• _Directions_
Line by line, set down all the data below exactly, omitting any picture.

[[ Material provided, beginning ]]

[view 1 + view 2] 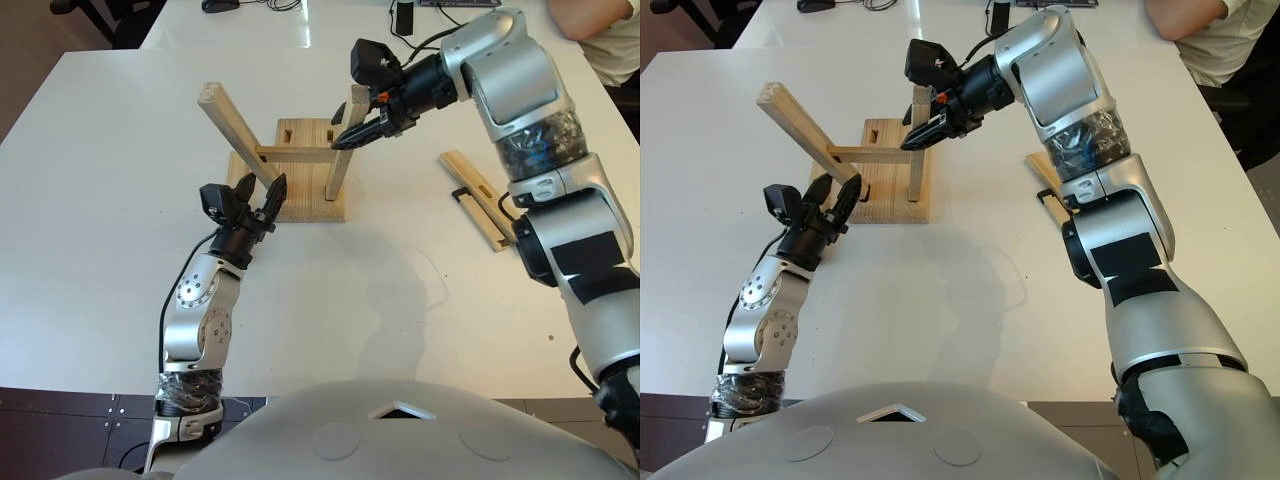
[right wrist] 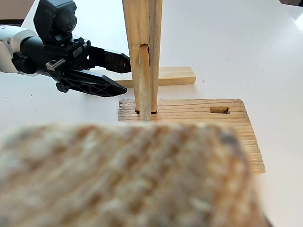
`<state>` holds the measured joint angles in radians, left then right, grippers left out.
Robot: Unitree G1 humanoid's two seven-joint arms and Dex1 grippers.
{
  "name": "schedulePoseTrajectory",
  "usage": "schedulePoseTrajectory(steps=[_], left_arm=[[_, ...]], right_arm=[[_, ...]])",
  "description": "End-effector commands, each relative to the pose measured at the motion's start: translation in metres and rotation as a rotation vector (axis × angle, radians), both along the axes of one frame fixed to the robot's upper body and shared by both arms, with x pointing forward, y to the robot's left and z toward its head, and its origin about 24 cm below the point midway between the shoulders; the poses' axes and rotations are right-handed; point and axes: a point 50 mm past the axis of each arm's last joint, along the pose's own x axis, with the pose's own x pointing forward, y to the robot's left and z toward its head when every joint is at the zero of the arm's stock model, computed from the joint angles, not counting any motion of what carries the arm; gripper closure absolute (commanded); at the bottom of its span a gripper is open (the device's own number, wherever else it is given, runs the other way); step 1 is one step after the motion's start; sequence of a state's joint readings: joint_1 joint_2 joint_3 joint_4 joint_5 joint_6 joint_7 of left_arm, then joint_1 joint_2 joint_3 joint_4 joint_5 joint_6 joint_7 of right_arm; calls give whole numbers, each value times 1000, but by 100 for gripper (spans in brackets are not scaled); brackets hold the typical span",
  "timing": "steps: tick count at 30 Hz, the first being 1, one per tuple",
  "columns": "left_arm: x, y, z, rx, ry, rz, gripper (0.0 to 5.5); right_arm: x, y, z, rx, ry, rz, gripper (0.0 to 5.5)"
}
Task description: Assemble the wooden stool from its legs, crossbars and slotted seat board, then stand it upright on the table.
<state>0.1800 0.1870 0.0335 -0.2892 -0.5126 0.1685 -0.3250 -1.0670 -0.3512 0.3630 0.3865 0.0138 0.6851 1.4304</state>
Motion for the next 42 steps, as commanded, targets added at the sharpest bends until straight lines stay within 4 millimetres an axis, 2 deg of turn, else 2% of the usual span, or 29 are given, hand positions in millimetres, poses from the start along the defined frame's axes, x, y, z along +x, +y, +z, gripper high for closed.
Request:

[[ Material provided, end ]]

• _Expected answer_
[view 1 + view 2] 
[right wrist] 
`<state>` holds the measured joint angles in radians, left then right, grippers left out.
Robot: Unitree G1 humanoid's two seven-joint arms and Dex1 grippers.
{
  "name": "schedulePoseTrajectory",
  "usage": "schedulePoseTrajectory(steps=[_], left_arm=[[_, ...]], right_arm=[[_, ...]])",
  "description": "End-effector commands, each relative to the pose measured at the motion's start: translation in metres and rotation as a rotation vector (axis × angle, radians), both along the axes of one frame fixed to the robot's upper body and shared by both arms, with x pointing forward, y to the robot's left and z toward its head, and its origin about 24 cm below the point midway between the shoulders; the poses' axes and rotations are right-handed; point and axes: a point 50 mm past the axis of each arm's last joint, along the pose's own x axis, with the pose's own x pointing forward, y to the robot's left and z toward its head when every joint is at the zero of the arm's stock model, computed from the joint angles, not counting any motion of what carries the arm; gripper closure absolute (commanded); at the bottom of its span a gripper is open (the device's own number, wherever else it is given, runs the other way); step 1 is one step after the motion's start; sequence of a state's joint readings: joint_1 joint_2 joint_3 joint_4 joint_5 joint_6 joint_7 of left_arm, then joint_1 joint_2 joint_3 joint_4 joint_5 joint_6 joint_7 of right_arm; calls give whole numbers, each value times 1000, but by 100 for gripper (spans in brackets are not scaled); brackets hold the typical span",
  "timing": "steps: tick count at 30 Hz, the first being 1, one per tuple",
  "columns": "left_arm: x, y, z, rx, ry, rz, gripper (0.0 to 5.5); right_arm: x, y, z, rx, ry, rz, gripper (0.0 to 5.5)"
}
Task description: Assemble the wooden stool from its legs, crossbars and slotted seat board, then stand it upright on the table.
<state>0.1800 0.1870 0.0335 -0.2892 -0.5126 0.1685 -0.3250 -1.0670 -0.3512 0.3630 0.3865 0.0138 0.6851 1.4304</state>
Motion for the next 42 steps, as commanded, targets added at the sharpest bends until straight lines stay within 4 millimetres an axis, 2 deg of turn, else 2% of the usual span, or 29 are given, hand positions in millimetres, poses from the start along the defined frame's axes, x, y, z along +x, +y, +z, gripper high for closed.
Request:

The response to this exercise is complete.